(Stored data)

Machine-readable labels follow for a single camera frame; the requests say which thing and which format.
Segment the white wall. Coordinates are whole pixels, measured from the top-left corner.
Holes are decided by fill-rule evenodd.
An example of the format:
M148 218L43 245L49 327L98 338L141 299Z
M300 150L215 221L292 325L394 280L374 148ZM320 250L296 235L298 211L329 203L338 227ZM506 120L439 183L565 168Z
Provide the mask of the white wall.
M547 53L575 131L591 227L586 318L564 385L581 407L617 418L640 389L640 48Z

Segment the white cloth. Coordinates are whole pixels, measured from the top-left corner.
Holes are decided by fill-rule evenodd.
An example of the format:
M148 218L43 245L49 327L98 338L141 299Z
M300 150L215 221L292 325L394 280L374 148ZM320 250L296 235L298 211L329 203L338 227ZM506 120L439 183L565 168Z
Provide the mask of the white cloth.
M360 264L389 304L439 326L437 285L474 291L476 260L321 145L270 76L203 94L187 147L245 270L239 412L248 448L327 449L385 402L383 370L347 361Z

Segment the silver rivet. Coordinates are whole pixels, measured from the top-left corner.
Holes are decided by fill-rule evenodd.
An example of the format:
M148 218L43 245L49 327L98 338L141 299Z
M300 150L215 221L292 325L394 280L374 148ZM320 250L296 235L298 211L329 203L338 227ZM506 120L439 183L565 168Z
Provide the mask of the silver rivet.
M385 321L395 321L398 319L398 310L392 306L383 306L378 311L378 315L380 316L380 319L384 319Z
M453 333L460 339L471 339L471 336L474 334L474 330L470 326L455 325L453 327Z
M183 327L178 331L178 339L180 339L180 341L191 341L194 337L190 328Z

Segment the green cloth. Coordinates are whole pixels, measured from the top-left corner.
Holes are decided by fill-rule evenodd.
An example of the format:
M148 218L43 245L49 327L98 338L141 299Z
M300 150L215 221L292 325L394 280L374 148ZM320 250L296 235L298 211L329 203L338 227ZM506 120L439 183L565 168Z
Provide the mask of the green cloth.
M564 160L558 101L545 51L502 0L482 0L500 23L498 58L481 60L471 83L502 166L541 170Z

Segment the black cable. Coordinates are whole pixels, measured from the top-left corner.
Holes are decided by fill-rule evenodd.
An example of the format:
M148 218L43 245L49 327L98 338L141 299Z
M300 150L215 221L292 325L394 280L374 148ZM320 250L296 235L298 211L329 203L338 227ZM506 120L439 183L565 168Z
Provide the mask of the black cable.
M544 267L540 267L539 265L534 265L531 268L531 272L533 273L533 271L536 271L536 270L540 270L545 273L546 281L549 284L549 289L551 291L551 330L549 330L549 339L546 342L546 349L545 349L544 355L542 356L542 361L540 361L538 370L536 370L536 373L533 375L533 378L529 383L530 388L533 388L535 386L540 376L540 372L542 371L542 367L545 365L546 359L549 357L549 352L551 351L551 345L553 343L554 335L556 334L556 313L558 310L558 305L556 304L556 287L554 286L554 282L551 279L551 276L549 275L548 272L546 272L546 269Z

*WHAT TO DO*
Start at the line containing "Provide the mask of the green cloth." and copy each line through the last one in the records, exactly and with nothing added.

*TASK RESULT*
Provide the mask of the green cloth.
M564 160L558 101L545 51L502 0L482 0L500 23L498 58L481 60L471 83L502 166L541 170Z

Segment the black cable. Coordinates are whole pixels, measured from the top-left corner.
Holes are decided by fill-rule evenodd.
An example of the format:
M148 218L43 245L49 327L98 338L141 299Z
M300 150L215 221L292 325L394 280L374 148ZM320 250L296 235L298 211L329 203L338 227ZM506 120L439 183L565 168Z
Provide the mask of the black cable.
M544 267L540 267L539 265L534 265L531 268L531 272L533 273L533 271L536 271L536 270L540 270L545 273L546 281L549 284L549 289L551 291L551 330L549 330L549 339L546 342L546 349L545 349L544 355L542 356L542 361L540 361L538 370L536 370L536 373L533 375L533 378L529 383L530 388L533 388L535 386L540 376L540 372L542 371L542 367L545 365L546 359L549 357L549 352L551 351L551 345L553 343L554 335L556 334L556 313L558 310L558 305L556 304L556 287L554 286L554 282L551 279L551 276L549 275L548 272L546 272L546 269Z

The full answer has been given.